That roof's what about 3,500 sq ft? I can tell you I would be $12,000 for a tear off and put back a good roof with all new materials on a roof less than half that size. $14k for a tear off isn't going to happen from a reputable roofing contractor. Then again you are new york and I am Chicago, though I doubt prices vary *that* much. 

A lay over would be cheaper, but based on my experience, in my area, you'd be in excess of code. I'm willing to bet the code is 2 layers maximum, I don't know but call your building department. Has anyone done a core cut? A lay over might not be a legal option. 

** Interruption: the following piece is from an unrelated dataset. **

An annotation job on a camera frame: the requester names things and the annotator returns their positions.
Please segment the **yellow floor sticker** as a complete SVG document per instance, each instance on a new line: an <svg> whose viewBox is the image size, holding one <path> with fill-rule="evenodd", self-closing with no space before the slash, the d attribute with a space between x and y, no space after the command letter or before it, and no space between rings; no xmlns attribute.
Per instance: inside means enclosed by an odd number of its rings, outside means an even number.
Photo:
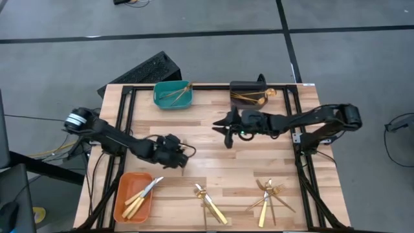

You always get a better roof when you tear off, but I am not against going over when code and conditions allow. Your roof would be border line ok for a lay over but expect some uneven-ness because of the ridging even if they do cut and lay flat the blisters... there will still be highs and lows.


----------



## 1985gt

Im going to vernture out and guess thats the 2nd or 3rd roof on the building. Maybe even more. If thats the case its extra for each layer tore off. I once did a job long and narrow. about 20' wide and 200 or so long. Started at the front of the building. 3 layers of moped on roof. no insulation between, got about 1/2 of the way and there the bad decking was showing up, you couldnt tell by walking on it since the bur was so thick. the back 1/3 we replaced all of the decking. I dont know how many trips one of the guys went to the lumber store but we could have almost used a whole bunk of plywood on the job. Needless to say it was a PITA and more then one foot when through the drywall (the drywall and insulation in the rafters was being replaced anyway, still not a good thing when the people in the store start seeing feet poking through). Anyway point of the story, have a core cut done there could be more under then you expect or possably even want to know.


----------



## jjshaggy

the chimney in front of the skylight looks like the leaning tower of pizza. is it being used? get rid of it maybe or vent it otherwise? what do you guys think?


----------



## 1985gt

IM going to guess that the building is pretty old and they have regular furnas vent in them. Remove and deck if possable, worth the money to get rid of the mess. The skylight if its needed, new curb. One could even build a wood curb around the orginal one. New panels for sure im sure they leak or have years of built up caulking on them. I looked at one kind of like this with a skylight over the stair way, this was a 6 plex I belive. the drain was a hole going though the chimney with some kind of piping, couldnt really tell since the top layer of roof was a piss poor spray foam, I didnt even take a test cut because the access was a old out side fixed ladder that the rungs were 18-24 in apart and when you got 1/2 way up 25-30' or so it moved about 6" away from teh building. Im acutally kind of proud of my self for even going up that pos. I wasnt about to carry material up it or do it more then once. I guessed there was atleast 2 other roofs under, and probably a pitch building was built in like 1908 or something. pretty easy to pass that one up. I didnt even waste time trying to figure out how much it would cost. under 30 sq id guess over 50k worth of work


----------



## Grumpy

I did a ladder like that twice. Why twice, because I am stupid. It was 5 stories to my death if the 100 year old ladder fell. Make it worse it wasn't a ladder at all, but each rung was imbedded into the brick. I had my clip board inside my shirt, but no core tools. 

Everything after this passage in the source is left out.